◆ **WHAT TO DO**
Copy out exactly the stretch of the listing below that begins at the line containing "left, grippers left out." and ends at the line containing "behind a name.", and copy nothing outside it.

◆ **THE INPUT**
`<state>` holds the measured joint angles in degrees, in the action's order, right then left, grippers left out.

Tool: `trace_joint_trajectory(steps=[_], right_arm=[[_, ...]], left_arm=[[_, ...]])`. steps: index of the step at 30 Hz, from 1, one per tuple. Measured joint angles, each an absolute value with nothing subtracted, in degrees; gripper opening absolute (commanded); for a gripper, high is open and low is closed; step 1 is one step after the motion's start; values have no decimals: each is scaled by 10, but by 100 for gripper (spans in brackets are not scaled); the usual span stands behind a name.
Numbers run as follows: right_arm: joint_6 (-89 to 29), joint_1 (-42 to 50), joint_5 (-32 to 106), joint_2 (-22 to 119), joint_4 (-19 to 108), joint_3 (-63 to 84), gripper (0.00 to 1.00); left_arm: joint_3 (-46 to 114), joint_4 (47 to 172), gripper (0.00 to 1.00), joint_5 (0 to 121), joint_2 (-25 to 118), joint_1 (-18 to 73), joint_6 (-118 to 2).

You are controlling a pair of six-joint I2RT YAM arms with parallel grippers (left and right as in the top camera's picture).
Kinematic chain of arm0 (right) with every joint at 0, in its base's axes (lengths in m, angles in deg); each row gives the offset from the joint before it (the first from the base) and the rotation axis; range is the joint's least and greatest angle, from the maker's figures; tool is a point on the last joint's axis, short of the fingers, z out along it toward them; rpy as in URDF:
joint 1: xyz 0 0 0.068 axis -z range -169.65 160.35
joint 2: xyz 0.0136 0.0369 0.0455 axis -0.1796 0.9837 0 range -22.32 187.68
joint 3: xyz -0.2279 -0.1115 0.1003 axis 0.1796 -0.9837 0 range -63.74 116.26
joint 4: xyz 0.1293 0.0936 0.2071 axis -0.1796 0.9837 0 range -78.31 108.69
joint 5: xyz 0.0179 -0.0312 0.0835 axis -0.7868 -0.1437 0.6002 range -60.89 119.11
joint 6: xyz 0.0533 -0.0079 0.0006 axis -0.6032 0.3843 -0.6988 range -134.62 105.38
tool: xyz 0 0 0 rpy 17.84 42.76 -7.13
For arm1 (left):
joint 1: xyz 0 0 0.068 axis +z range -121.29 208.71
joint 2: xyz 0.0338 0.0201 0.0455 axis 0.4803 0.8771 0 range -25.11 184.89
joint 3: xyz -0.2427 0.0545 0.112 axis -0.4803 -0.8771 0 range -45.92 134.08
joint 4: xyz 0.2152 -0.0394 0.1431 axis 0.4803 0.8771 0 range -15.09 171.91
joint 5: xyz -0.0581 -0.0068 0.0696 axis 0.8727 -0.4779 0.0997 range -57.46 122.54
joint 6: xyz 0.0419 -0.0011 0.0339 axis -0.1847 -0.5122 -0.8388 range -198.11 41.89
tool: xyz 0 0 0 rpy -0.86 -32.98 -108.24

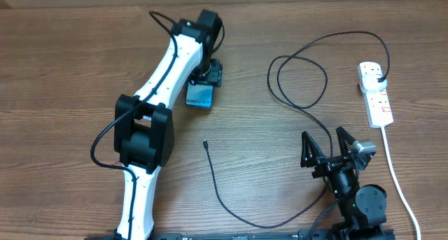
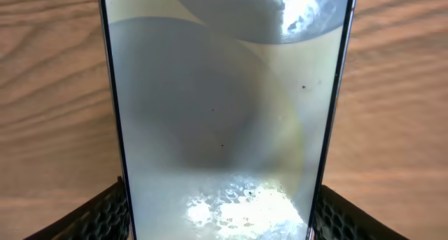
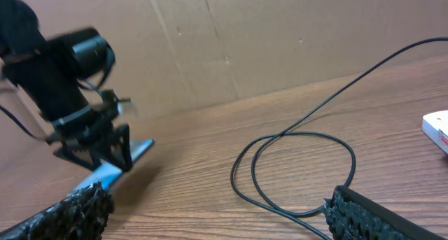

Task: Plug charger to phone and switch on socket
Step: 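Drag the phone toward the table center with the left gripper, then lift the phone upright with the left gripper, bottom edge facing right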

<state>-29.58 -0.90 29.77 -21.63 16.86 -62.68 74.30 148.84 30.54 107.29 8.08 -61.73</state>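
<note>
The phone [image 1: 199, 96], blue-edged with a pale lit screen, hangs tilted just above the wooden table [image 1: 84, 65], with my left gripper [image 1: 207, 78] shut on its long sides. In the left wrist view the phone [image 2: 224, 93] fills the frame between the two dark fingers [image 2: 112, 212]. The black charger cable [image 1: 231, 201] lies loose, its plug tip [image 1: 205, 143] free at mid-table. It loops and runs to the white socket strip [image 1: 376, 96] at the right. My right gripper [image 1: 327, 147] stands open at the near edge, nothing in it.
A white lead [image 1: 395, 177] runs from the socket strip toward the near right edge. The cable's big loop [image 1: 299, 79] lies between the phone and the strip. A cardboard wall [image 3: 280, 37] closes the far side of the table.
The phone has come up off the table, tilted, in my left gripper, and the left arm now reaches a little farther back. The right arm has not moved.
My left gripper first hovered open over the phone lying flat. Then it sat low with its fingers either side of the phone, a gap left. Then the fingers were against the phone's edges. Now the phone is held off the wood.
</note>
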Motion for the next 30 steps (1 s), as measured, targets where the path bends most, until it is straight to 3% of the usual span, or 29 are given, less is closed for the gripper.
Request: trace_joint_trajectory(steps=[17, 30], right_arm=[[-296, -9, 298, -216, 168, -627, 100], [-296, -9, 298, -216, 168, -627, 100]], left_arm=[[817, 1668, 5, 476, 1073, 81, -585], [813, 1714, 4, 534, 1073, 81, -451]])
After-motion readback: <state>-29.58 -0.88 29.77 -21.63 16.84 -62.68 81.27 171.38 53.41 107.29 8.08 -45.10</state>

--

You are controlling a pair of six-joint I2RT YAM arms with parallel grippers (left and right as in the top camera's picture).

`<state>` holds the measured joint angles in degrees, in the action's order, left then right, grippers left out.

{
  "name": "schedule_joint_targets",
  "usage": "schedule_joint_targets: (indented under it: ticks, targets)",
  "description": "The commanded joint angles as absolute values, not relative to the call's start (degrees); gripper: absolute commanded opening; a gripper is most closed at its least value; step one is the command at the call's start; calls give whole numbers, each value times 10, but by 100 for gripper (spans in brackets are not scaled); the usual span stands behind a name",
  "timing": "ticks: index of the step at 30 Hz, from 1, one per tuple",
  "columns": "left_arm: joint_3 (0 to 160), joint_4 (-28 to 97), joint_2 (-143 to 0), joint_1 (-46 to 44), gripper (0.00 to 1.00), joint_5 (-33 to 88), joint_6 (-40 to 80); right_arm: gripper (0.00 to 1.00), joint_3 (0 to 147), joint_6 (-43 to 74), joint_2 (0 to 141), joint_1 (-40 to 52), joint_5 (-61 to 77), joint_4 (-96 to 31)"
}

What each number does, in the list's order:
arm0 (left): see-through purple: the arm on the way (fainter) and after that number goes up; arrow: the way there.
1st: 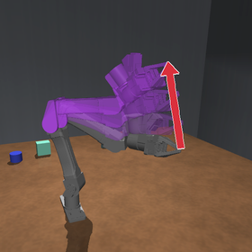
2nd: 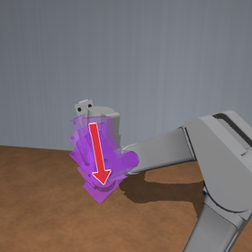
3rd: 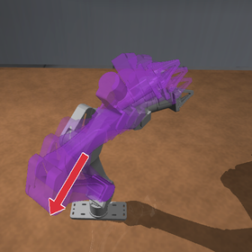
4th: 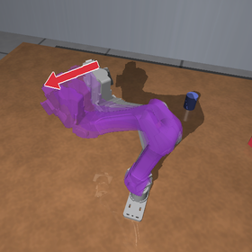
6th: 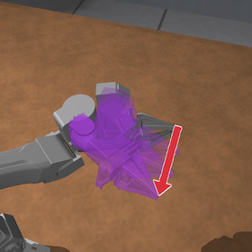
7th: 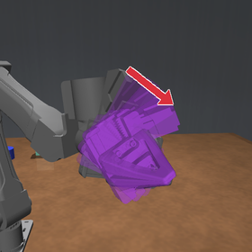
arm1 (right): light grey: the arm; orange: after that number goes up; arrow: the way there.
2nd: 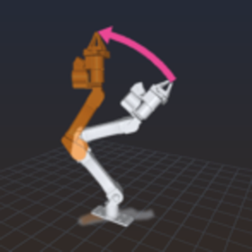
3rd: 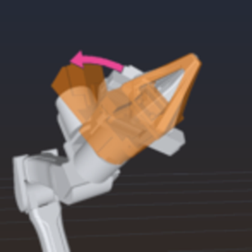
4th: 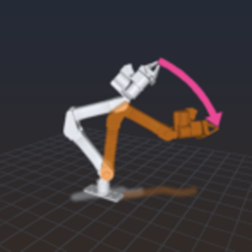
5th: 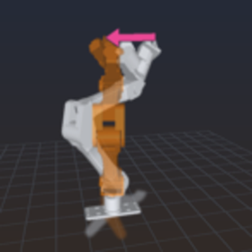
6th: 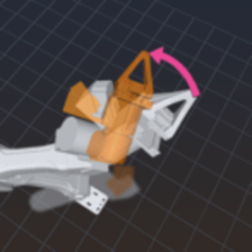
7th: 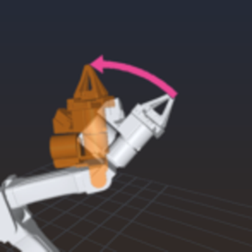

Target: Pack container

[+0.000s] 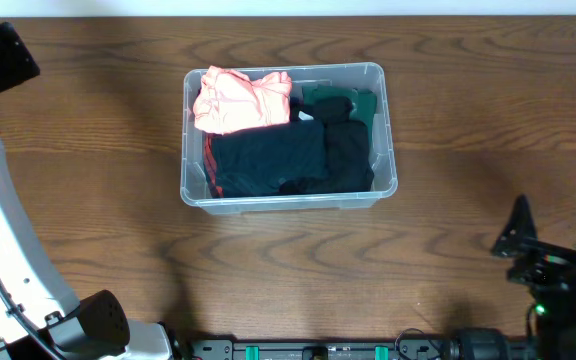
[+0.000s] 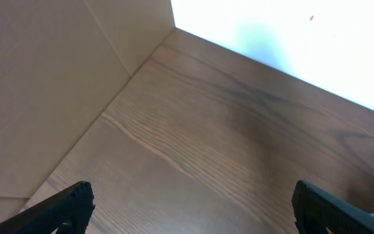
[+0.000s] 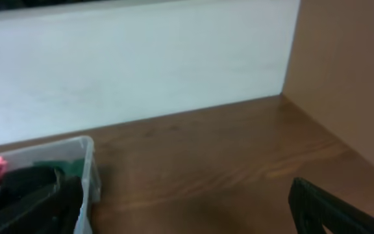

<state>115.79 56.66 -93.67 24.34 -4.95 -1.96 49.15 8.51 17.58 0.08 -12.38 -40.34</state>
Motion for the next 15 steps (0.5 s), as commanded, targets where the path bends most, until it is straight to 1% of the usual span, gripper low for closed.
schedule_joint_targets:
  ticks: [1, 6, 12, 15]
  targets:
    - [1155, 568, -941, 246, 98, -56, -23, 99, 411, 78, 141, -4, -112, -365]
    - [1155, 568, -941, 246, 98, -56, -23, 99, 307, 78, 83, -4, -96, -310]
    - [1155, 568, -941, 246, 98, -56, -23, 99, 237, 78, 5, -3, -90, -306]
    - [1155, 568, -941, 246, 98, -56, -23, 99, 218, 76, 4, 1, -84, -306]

◆ **TASK ANSWER**
`<state>` holds the measured joint angles in degrees, in the action's order, right then left, grippers left out.

Tool: `trace_joint_trajectory(steps=[_], right_arm=[[_, ...]], left_arm=[[_, ...]])`. steps: index of the step at 30 Hz, from 1, one per tuple. Measured joint angles, each an absolute value with nothing subtracted, in degrees; gripper opening absolute (commanded); for a gripper, high is open and low is closed; step 1 is one step after the motion's start; values have no decimals: each is scaled by 10, but by 100 for gripper (spans in brackets are not scaled); the usual span stands behind a name.

What this exercise required has been given in full.